Department of Molecular Hematology, Sanquin Research, Amsterdam, The Netherlands.
Commun Biol. 2024 Aug 14;7(1):989. doi: 10.1038/s42003-024-06649-w.
Blood vessel endothelial cells (EC) display heterogeneity across vascular beds, which is anticipated to drive site-specific vascular pathology. This heterogeneity is assessed using transcriptomics in vivo, and functional assays in vitro, but how proteomes compare across human in vitro cultured ECs remains incompletely characterized. We generated an in-depth human EC proteomic landscape (>8000 proteins) across six organs and two in vitro models in steady-state and upon IFNγ-induced inflammation. EC proteomes displayed a high similarity and organ-specific proteins were limited. Variation between ECs was mainly based on proliferation and differentiation processes in which Blood outgrowth endothelial cells (BOEC) and Human umbilical vein cells (HUVEC) represented the extremes of proteomic phenotypes. The IFNγ response was highly conserved across all samples. Harnessing dynamics in protein abundances we delineated VWF and VE-Cadherin correlation networks. This EC landscape provides an extensive proteomic addition in studying EC biology and heterogeneity from an in vitro perspective.
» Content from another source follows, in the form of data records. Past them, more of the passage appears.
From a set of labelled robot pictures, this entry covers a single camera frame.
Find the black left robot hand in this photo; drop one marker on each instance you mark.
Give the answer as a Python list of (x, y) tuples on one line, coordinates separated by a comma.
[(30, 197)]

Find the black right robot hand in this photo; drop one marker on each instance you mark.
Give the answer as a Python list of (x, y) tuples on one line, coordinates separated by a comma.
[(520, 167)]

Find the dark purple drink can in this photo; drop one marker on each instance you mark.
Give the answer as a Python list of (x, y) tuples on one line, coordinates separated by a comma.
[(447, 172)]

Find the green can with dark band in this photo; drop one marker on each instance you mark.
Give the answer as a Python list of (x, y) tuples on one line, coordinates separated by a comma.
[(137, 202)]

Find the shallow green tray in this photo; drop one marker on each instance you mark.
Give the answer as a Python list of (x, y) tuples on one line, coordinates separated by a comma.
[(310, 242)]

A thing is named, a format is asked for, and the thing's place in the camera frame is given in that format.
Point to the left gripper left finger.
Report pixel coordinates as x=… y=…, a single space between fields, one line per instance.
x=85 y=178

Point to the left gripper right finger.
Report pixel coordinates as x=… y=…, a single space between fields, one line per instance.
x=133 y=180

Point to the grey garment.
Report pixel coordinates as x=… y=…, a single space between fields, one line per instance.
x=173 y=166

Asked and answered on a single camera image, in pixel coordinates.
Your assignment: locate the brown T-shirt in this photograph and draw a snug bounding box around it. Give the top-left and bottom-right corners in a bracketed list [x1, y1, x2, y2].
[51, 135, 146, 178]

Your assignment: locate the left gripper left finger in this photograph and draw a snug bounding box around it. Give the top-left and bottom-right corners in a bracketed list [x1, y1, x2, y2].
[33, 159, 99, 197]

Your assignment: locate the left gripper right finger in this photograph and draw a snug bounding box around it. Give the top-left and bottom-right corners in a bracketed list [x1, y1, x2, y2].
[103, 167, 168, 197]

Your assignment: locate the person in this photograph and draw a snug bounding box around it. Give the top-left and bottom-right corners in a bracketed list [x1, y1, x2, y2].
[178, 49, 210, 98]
血管内皮细胞(EC)在血管床中表现出异质性,预计这将导致特定部位的血管病理学。这种异质性可以通过体内转录组学和体外功能测定来评估,但人类体外培养的 EC 之间的蛋白质组如何比较仍不完全清楚。我们在稳态和 IFNγ 诱导的炎症下,在六个器官和两种体外模型中生成了深入的人类 EC 蛋白质组景观(>8000 种蛋白质)。EC 蛋白质组表现出高度相似性,器官特异性蛋白质有限。EC 之间的差异主要基于增殖和分化过程,其中血管外生内皮细胞(BOEC)和人脐静脉细胞(HUVEC)代表了蛋白质组表型的极端。IFNγ 反应在所有样本中高度保守。利用蛋白质丰度的动态变化,我们描绘了 VWF 和 VE-Cadherin 相关网络。该 EC 图谱从体外角度为研究 EC 生物学和异质性提供了广泛的蛋白质组学补充。